DATA SECTION >>
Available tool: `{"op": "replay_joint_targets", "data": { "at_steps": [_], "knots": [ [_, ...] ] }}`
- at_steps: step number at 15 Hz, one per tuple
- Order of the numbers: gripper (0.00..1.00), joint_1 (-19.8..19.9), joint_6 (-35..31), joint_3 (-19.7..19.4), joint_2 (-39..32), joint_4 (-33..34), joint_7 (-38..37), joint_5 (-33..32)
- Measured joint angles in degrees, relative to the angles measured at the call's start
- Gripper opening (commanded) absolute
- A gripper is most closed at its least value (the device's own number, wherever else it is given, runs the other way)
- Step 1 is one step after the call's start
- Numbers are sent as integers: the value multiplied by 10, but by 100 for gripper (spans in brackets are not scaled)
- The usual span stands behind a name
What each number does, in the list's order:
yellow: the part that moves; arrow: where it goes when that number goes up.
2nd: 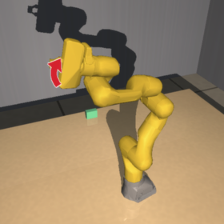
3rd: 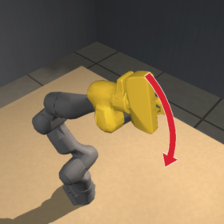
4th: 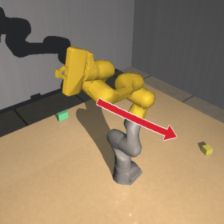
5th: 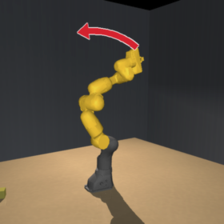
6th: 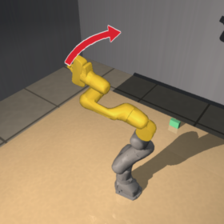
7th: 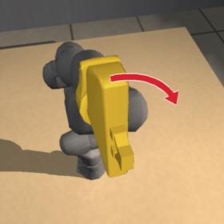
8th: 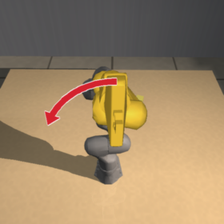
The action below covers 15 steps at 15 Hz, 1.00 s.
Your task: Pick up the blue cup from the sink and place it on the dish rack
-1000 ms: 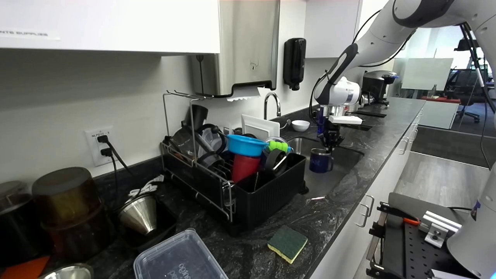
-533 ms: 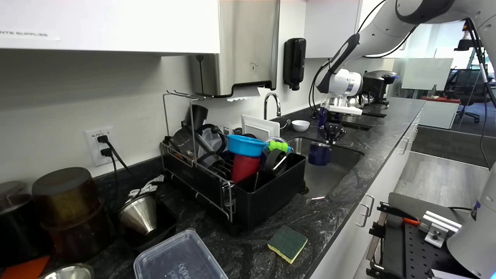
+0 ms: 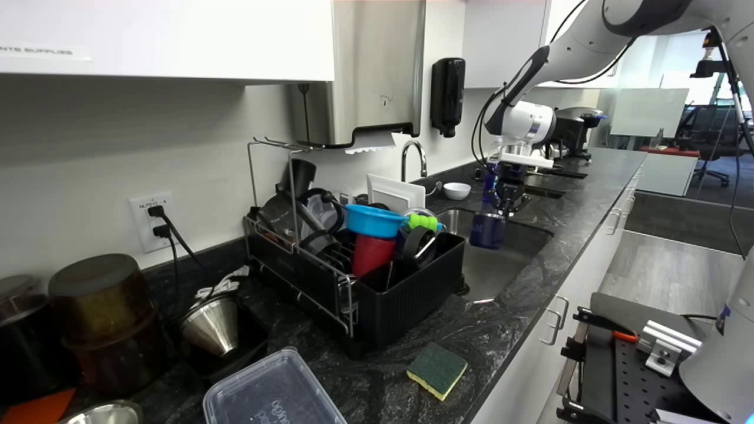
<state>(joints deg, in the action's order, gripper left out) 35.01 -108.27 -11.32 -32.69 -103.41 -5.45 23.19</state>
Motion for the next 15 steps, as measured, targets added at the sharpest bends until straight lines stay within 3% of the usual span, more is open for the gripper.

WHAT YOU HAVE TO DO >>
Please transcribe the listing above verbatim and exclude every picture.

RESULT OF THE EXERCISE >>
Available tool: `{"op": "replay_joint_targets", "data": { "at_steps": [_], "knots": [ [_, ...] ] }}`
- at_steps: step number at 15 Hz, one per tuple
- Order of the numbers: gripper (0.00..1.00), joint_1 (-19.8..19.9), joint_6 (-35..31), joint_3 (-19.7..19.4), joint_2 (-39..32), joint_4 (-33..34), joint_7 (-38..37), joint_5 (-33..32)
- Measured joint angles in degrees, relative to the angles measured at the call's start
- Gripper opening (commanded) absolute
- A gripper is most closed at its least value (the device's own number, wherever else it is given, runs the other way)
- Step 1 is one step after the call's start
- Numbers are sent as integers: the value multiplied by 10, but by 100 for gripper (spans in brackets are not scaled)
- The usual span stands behind a name
What each number does, in the list's order:
yellow: the part that moves; arrow: where it goes when that number goes up.
2nd: 
3rd: 
4th: 
5th: 
6th: 
7th: 
8th: 
The action below covers 15 steps at 15 Hz, 1.00 s.
Your task: Pick up the blue cup from the sink and place it on the dish rack
-1000 ms: 
-533 ms: 
+0 ms: 
<state>(joints deg, in the action's order, gripper left out) 35.01 -108.27 -11.32 -32.69 -103.41 -5.45 23.19</state>
Motion for the next 15 steps, as measured, targets added at the sharpest bends until straight lines stay within 3% of the usual span, more is open for the gripper.

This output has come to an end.